CommunityToolkit/Lottie-Windows

BOM Gone?

r2d2Proton opened this issue · 1 comments

The best I can tell, in Lottie-Windows Loader.cs, StorageFIleLoader.cs, LottieCompositionReader.cs there is an effort to process different UTF and non-UTF files:

public static LottieComposition? ReadLottieCompositionFromJsonStream(Stream stream, Options options, out IReadOnlyList<(string Code, string Description)> issues)
{
    ReadStreamToUTF8(stream, out var utf8Text);
    return ReadLottieCompositionFromJson(utf8Text, options, out issues);
}

static void ReadStreamToUTF8(Stream stream, out ReadOnlySpan<byte> utf8Text)
{
    // This buffer size is chosen to be about 50% larger than
    // the average file size in our corpus, so most of the time
    // we don't need to reallocate and copy.
    var buffer = new byte[150000];
    var bytesRead = stream.Read(buffer, 0, buffer.Length);
    var spaceLeftInBuffer = buffer.Length - bytesRead;

    while (spaceLeftInBuffer == 0)
    {
        // Might be more to read. Expand the buffer.
        var newBuffer = new byte[buffer.Length * 2];
        spaceLeftInBuffer = buffer.Length;
        var totalBytesRead = buffer.Length;
        Array.Copy(buffer, 0, newBuffer, 0, totalBytesRead);
        buffer = newBuffer;
        bytesRead = stream.Read(buffer, totalBytesRead, buffer.Length - totalBytesRead);
        spaceLeftInBuffer -= bytesRead;
    }

    utf8Text = new ReadOnlySpan<byte>(buffer);
    NormalizeTextToUTF8(ref utf8Text);
}

static void NormalizeTextToUTF8(ref ReadOnlySpan<byte> text)
{
    if (text.Length >= 1)
    {
        switch (text[0])
        {
            case 0xEF:
                // Possibly start of UTF8 BOM.
                if (text.Length >= 3 && text[1] == 0xBB && text[2] == 0xBF)
                {
                    // UTF8 BOM. Step over the UTF8 BOM.
                    text = text.Slice(3, text.Length - 3);
                }
                break;  
        }
    }
}

The best I can tell, when loading UTF-8 files with:

var filePicker = new FileOpenPicker{};
StorageFile? file = await filePicker.PickSingleFileAsync();

The BOM has already been eaten by a function before this is called.

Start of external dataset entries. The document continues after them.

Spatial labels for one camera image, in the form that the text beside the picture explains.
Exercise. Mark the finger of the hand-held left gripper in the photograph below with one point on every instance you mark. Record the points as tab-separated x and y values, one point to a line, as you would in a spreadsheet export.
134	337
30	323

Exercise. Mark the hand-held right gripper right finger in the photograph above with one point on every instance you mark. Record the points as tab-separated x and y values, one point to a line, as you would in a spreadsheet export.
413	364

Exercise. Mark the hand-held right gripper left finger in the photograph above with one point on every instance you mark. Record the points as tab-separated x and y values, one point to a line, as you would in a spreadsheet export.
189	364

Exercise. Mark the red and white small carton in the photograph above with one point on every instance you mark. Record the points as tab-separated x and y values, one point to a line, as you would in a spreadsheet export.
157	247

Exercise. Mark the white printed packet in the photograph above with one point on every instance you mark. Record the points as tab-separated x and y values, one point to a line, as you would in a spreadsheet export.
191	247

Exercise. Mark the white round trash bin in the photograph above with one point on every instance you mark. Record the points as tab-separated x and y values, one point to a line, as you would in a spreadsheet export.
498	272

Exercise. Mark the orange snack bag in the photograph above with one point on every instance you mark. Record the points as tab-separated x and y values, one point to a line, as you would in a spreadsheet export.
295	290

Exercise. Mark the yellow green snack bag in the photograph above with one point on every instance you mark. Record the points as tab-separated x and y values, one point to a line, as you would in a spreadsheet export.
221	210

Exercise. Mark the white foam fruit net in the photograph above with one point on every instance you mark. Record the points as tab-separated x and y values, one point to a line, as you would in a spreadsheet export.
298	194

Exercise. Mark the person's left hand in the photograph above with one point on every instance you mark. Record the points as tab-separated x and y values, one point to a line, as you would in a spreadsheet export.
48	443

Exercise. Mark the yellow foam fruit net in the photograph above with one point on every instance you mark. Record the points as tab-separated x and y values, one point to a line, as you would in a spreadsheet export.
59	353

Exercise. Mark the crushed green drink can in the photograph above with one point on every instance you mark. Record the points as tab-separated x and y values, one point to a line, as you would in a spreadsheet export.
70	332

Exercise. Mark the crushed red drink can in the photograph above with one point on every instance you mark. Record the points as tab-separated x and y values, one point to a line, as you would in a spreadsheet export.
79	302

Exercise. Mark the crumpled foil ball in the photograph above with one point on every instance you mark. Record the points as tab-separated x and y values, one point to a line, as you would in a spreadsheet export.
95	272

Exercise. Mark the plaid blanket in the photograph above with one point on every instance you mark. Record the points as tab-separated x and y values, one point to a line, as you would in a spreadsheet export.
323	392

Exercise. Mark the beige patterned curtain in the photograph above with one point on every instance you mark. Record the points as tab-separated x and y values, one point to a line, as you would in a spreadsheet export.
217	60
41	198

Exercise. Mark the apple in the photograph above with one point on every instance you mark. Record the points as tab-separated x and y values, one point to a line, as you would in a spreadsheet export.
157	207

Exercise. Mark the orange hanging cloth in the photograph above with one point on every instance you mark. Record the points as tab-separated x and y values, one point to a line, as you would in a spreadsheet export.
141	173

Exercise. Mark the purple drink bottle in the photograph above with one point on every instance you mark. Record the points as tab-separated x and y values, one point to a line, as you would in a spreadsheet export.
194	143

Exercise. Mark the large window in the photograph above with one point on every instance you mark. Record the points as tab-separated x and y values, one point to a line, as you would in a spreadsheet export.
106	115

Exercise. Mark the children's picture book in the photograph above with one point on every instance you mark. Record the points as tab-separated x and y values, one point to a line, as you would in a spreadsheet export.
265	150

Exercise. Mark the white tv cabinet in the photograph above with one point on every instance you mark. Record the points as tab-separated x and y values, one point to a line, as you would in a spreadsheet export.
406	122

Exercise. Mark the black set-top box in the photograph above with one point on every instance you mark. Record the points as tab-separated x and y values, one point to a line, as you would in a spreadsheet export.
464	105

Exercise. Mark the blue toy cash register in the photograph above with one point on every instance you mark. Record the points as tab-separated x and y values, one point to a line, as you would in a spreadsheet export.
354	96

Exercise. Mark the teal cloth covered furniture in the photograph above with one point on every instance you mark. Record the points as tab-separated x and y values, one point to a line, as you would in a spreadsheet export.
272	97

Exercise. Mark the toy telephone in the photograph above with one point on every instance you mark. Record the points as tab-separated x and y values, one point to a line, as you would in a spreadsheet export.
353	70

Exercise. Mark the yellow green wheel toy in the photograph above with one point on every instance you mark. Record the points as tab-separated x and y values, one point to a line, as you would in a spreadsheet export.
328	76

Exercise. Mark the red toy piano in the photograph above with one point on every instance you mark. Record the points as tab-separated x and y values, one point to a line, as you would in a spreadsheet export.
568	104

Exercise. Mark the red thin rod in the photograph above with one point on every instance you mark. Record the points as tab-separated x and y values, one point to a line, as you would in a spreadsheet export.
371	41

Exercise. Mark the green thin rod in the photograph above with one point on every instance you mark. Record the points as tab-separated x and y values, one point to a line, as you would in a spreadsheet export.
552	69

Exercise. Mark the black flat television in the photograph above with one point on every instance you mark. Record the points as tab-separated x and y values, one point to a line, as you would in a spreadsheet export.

The beginning of the buffer is the start of the "{"JSON.

Simplified version:

static void ReadStreamToUTF8(Stream stream, out ReadOnlySpan<byte> utf8Text)
{
    // This buffer size is chosen to be about 50% larger than the average file size in our corpus, so most of the time
    var buffer = new byte[stream.Length];
    var bytesRead = stream.Read(buffer, 0, buffer.Length);
    utf8Text = new ReadOnlySpan<byte>(buffer);
    NormalizeTextToUTF8(ref utf8Text);
}

Also, please note the Lottie file I am testing with happens to be 1,812,872 bytes. Many others though are less than 100KB. Doing a check of more. . .

And other files in the same folder are larger than the 150KB allocated above (793 KB, 329 KB, 259 KB, 257 KB, . . . , 223 KB).

Another at 2,136,832 bytes